It is pretty easy to install if you are confident enough to open up your SC-3000 case. It is a plug and play replacement for the 4095 daughterboard. Just unclip the 4095 and plug in the component video mod. You have to make your own cable up. You can wire it in however you like - mount RCA jacks on the SC-3000, or make a small cut and poke a cable through, or if you make two small solder points on the SC-3000 motherboard, you can route everything through the existing 5 pin DIN on the rear of the SC-3000 and have a 4 x RCA to 5 pin DIN cable which has both the sound and the component video output.

You can see the output from the PCB in the Megacart video I posted.

As you can see the colours are good, and the text in the test pattern section has minimal bleed with the different colour combinations. The entire video from the SC-3000 uses this PCB, but the pattern starts around 5:45 if you want to see really fine detail.

The fine print:

1. PAL SC-3000 only (as sold in NZ and Australia). It will not work in a Japanese SC-3000 as it requires the Y / R-Y / B-Y outputs. You could probably wire into a Yeno if you really wanted to, but that already has RGB output so not sure why you would.

2. Your mileage will vary depending on your TV. It is still a 288p signal so in general the older your TV, the more likely it is to work with this. If your TV does a good job on the normal composite output from the SC-3000 then there is a good chance it will work well. I didn't have much luck with 100Hz 'digital / double scan' CRTs when I was testing. But I have a 29" Panasonic CRT from about 2003 which works great, and two LCD screens from early to mid 2000s which work great.

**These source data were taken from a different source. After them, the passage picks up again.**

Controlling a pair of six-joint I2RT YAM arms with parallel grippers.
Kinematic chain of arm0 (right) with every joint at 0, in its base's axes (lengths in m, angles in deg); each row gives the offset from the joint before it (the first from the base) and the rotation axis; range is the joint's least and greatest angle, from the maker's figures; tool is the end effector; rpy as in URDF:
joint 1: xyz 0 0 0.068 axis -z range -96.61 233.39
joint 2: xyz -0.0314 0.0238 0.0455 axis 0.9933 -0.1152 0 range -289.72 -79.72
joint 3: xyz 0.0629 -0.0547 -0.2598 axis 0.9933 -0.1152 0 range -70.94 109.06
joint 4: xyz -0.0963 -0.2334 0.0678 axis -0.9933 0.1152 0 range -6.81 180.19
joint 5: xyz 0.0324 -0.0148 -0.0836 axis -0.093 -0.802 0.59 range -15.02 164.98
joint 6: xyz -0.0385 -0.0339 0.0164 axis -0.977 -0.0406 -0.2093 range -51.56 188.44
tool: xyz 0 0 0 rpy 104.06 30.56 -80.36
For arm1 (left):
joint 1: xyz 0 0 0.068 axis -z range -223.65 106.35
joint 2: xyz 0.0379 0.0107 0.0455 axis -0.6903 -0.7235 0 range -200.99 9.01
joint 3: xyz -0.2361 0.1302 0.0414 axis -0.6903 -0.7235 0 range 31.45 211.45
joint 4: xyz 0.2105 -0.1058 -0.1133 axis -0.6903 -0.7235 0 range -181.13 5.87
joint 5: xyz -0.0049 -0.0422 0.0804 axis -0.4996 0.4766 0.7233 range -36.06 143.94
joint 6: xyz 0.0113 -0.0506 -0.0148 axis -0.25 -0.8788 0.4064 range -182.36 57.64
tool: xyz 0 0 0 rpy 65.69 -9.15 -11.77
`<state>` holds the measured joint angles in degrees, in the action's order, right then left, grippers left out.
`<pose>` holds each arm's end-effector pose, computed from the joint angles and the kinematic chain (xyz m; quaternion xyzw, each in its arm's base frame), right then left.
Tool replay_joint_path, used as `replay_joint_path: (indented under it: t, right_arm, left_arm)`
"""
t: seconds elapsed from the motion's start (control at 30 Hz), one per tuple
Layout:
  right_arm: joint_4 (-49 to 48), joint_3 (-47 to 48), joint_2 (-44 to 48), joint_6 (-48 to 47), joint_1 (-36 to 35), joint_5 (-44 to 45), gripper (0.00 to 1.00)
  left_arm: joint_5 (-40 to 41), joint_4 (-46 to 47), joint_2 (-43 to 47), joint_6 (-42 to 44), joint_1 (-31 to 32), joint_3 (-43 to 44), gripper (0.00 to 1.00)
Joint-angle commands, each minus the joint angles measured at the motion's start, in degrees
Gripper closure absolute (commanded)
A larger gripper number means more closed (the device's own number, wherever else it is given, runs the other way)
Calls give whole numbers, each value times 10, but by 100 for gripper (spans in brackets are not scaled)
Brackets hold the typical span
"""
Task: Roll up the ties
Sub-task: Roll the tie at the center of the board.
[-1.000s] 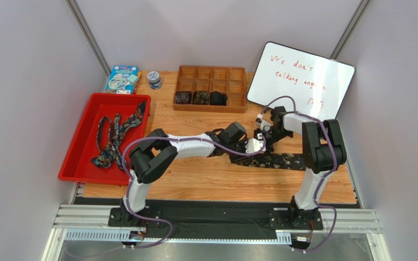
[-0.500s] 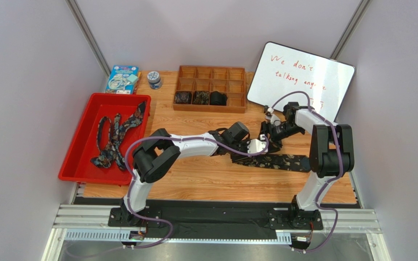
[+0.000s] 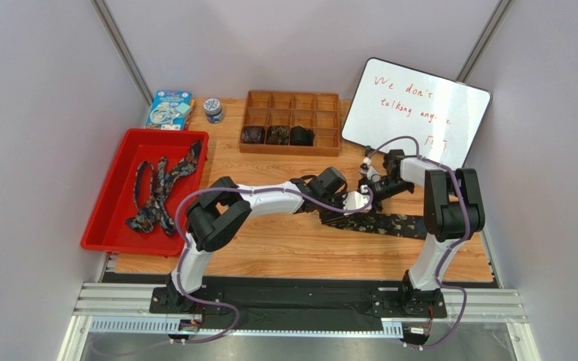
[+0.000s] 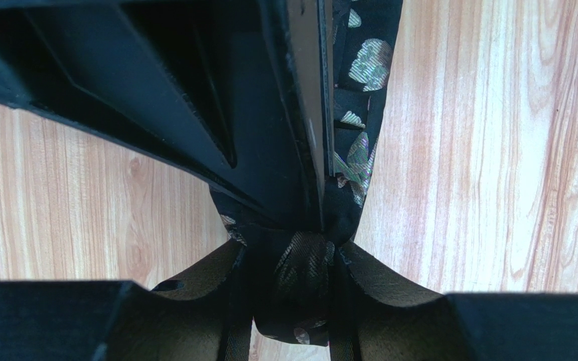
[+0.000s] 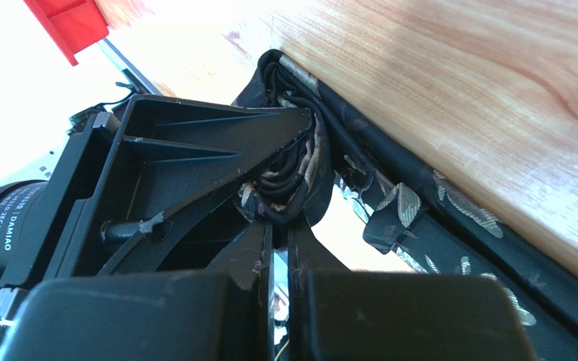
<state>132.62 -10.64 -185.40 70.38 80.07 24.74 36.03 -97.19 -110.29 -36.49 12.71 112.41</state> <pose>0.2959 0.0445 0.1390 -0.0070 -0.9048 -0.4220 0.0574 0.2379 -0.3774 0.1544 0.6519 0.6685 -0.2276 0.2764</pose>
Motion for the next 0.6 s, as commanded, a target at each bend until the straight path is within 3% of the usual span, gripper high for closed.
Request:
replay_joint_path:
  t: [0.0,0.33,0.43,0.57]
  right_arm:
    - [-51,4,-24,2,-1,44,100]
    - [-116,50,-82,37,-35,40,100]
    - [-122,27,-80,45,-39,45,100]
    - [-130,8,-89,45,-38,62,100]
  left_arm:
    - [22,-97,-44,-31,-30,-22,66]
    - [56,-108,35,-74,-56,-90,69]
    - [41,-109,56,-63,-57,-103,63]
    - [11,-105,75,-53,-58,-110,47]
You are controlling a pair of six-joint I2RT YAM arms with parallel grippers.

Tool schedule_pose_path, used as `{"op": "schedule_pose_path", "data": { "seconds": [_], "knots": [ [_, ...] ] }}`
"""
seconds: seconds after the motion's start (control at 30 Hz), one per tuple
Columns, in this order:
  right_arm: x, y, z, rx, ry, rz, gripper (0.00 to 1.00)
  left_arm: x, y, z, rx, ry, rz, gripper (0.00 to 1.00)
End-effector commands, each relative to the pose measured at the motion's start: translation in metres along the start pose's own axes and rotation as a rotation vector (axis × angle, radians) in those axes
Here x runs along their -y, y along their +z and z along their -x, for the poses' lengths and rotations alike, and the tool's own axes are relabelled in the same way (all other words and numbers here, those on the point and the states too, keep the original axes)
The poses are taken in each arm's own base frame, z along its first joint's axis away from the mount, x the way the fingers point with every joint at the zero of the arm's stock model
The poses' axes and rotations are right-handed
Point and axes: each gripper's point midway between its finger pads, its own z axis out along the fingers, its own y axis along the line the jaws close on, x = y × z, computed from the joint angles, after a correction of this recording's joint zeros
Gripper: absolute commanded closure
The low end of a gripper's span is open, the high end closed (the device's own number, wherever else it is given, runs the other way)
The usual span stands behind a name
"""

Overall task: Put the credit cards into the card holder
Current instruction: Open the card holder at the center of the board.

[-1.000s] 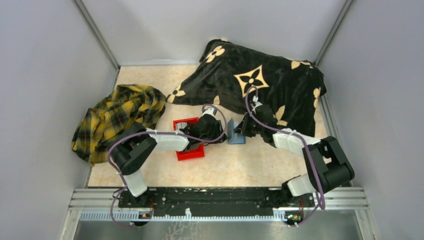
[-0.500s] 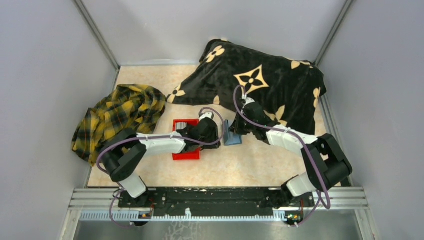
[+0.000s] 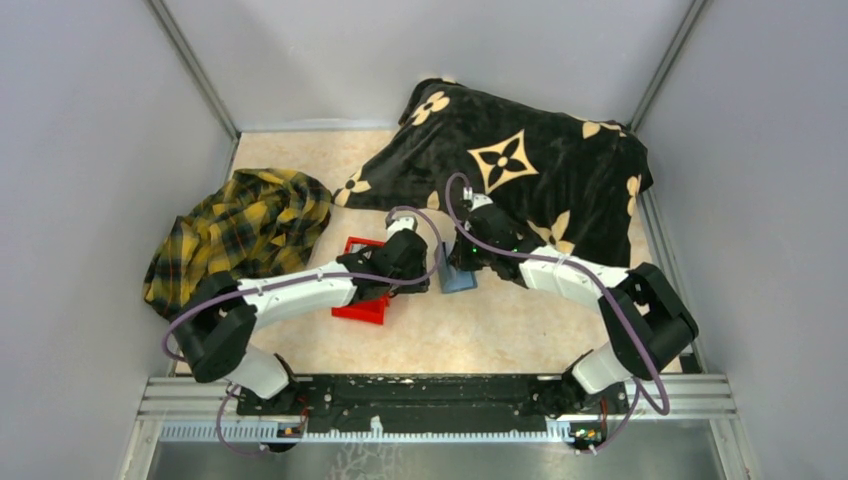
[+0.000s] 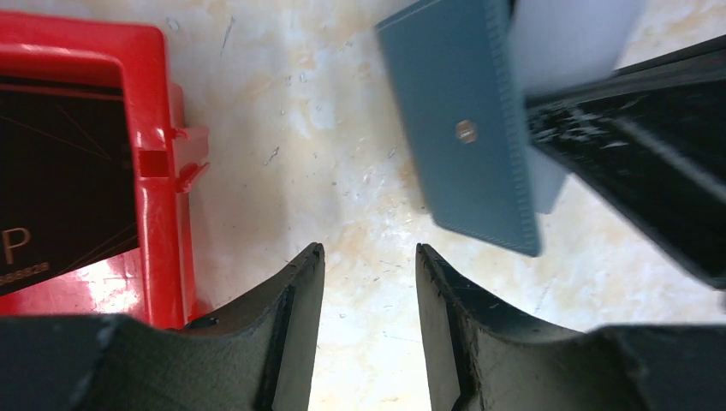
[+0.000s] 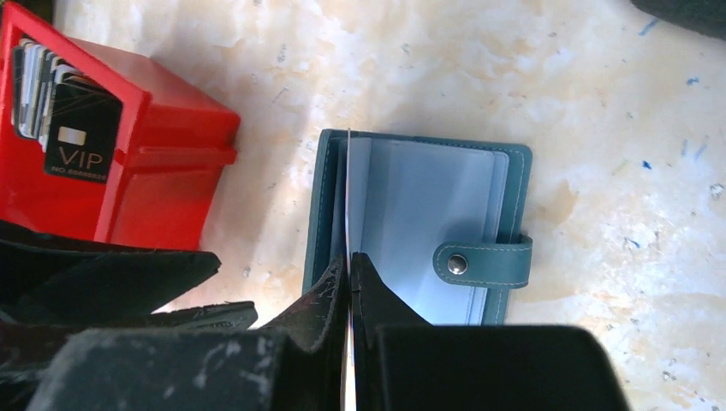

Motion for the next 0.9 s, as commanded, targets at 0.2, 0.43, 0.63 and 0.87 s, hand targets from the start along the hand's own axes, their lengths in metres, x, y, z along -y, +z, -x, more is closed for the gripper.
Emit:
{"op": "schedule_pose_path", "data": {
  "seconds": [0.2, 0.43, 0.63, 0.87],
  "knots": [
    [-0.035, 0.004, 0.021, 0.056, -0.095, -0.012, 1.00, 0.010, -0.032, 0.037, 0.114, -0.008, -0.022, 0.49],
    [-0.056, 0.008, 0.014, 0.040, -0.136, -0.012, 1.00, 0.008, -0.046, 0.046, 0.163, -0.035, -0.034, 0.49],
    [-0.074, 0.009, 0.010, 0.039, -0.161, -0.012, 1.00, 0.002, -0.053, 0.045, 0.179, -0.047, -0.035, 0.49],
    [-0.086, 0.014, 0.001, 0.023, -0.181, -0.015, 1.00, -0.007, -0.050, 0.036, 0.173, -0.052, -0.021, 0.48]
  ]
}}
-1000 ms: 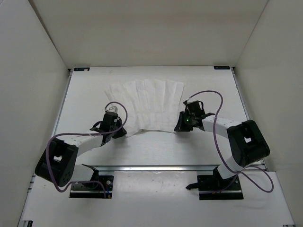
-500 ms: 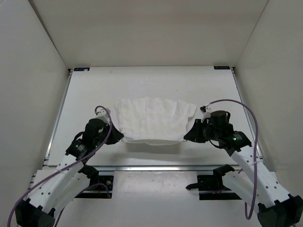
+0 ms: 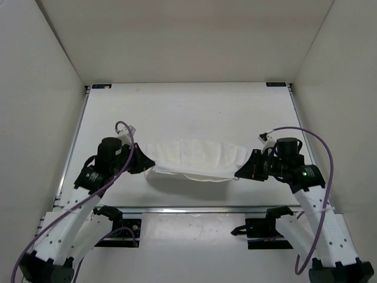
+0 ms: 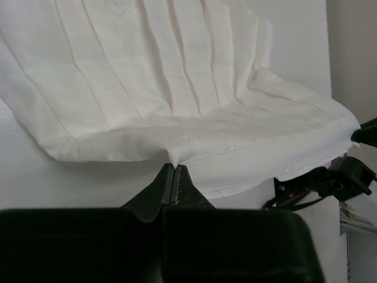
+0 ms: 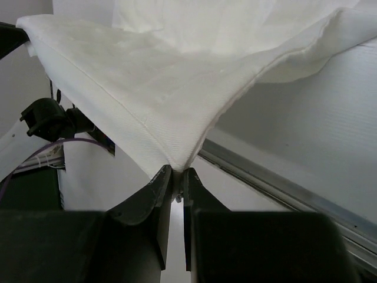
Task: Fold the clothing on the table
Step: Fold the skirt
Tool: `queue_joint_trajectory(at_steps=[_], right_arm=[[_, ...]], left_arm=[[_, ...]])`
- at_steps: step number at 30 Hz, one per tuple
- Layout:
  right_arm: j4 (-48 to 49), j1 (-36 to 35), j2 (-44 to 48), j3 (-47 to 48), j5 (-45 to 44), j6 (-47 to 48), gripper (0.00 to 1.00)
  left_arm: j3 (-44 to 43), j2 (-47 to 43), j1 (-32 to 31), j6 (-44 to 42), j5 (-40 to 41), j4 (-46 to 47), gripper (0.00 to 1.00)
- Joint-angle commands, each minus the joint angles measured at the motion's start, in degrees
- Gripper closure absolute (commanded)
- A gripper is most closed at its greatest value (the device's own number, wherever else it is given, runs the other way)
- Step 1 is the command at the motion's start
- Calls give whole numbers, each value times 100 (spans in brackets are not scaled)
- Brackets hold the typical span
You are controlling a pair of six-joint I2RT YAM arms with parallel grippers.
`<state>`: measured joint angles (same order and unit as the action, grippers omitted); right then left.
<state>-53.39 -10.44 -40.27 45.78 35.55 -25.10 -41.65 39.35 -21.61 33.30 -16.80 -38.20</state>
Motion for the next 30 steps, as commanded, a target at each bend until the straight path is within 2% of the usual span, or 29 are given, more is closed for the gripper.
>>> queue_joint_trajectory(at_steps=[1,5,7,8,9,10,11,12,13,16,18,21,22,25,28,30], right_arm=[[767,112,-726,-227,-92,173,100],[2030,480,-2027,-184,101,216,100],[2532,507,-2807,253,32,225,100],[2639,499,-3011,421,5,225,100],[2823,507,-3439,788,-74,251,95],[3025,534,-3757,1166,-75,295,87],[3097,551,-3943,1353,-83,313,79],[3176,560,-4206,1651,-153,278,65],[3316,569,-4391,1836,-293,321,57],[3641,648,-4306,1751,-784,173,39],[3616,665,-4052,1497,-1101,120,32],[3537,604,-3578,732,-1322,-37,32],[3720,561,-3332,78,-1384,-160,32],[3993,342,-2725,-944,-1436,-503,33],[4405,200,-2206,-1789,-1568,-916,32],[4800,200,-2081,-2159,-1333,-1049,29]], left_arm=[[122,773,358,-333,502,722,100],[131,1766,674,-236,581,1620,100],[-44,2214,780,-253,712,1850,100],[-176,2530,902,-236,713,2016,96],[-325,2803,930,-219,730,2183,92],[-387,2936,1043,-140,704,2246,77],[-484,3173,1192,-52,617,2429,56],[-606,3340,1298,1,468,2570,48],[-669,3420,1334,27,371,2667,41],[-906,3518,1378,45,457,2660,33],[-907,3430,1387,-60,423,2572,31],[-513,3063,1317,-113,361,2414,30],[-233,2826,1195,-96,422,2405,29],[716,2044,957,44,511,2378,26],[1254,1586,895,63,615,2256,25],[1448,1409,790,98,704,2177,26]])
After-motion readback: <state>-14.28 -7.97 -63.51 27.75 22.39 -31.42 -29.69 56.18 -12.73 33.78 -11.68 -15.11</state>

My 2011 Panasonic Plasma works, but it applies more digital filtering to the picture so looked a little odd.

3. As usual, all the risk is up to you if you want to try one of these :) I have used mine for hundreds of hours without causing any issues to the TVs but no responsibility accepted for any real or imagined issues with your TV or SC-3000.

Here is the full development thread from the NZ Classic Computers Forum

https://www.classic-computers.org.nz/forums/viewtopic.php?f=11&t=960&sta...

And here is an earlier SMSPower thread where I discussed it. I assume this is what Frank_fjs was referring to.

http://www.smspower.org/forums/16515-TMS9929AVideoOutputLevels

Cheers

Thank you!

I'm interested in developing a simple RGBS to component converter which is why I asked for more details.

I'm looking at implementing mine with a TA1287, THS7374 and LM1881. Idea being to buffer and attenuate the incoming RGB, clean up and standardise the sync and output the component signal.

I just finished with an RGBS to composite and s-video converter based on the Sony CXA2075. It's working well so want to come up with a component converter to cover all bases.

Frank_fjs wrote

I'm interested in developing a simple RGBS to component converter..
I'm looking at implementing mine with a TA1287, THS7374 and LM1881. Idea being to buffer and attenuate the incoming RGB, clean up and standardise the sync and output the component signal.

Cool :)

I've had a skim back through a couple of your recent threads. Looks like you've been busy too :)

That TA1287 looks interesting. Do you have a clean 9v feed anywhere to power it?

The two main issues with getting any sort of video out of a TMS9929A are:

1. Removing the pulses on the R-Y and B-Y back porch
2. Scaling Y / R-Y / B-Y to the correct colour space.

If you are starting from an RGB source then you only have the scaling issue to deal with, and if the TA1287 has that covered, then great :)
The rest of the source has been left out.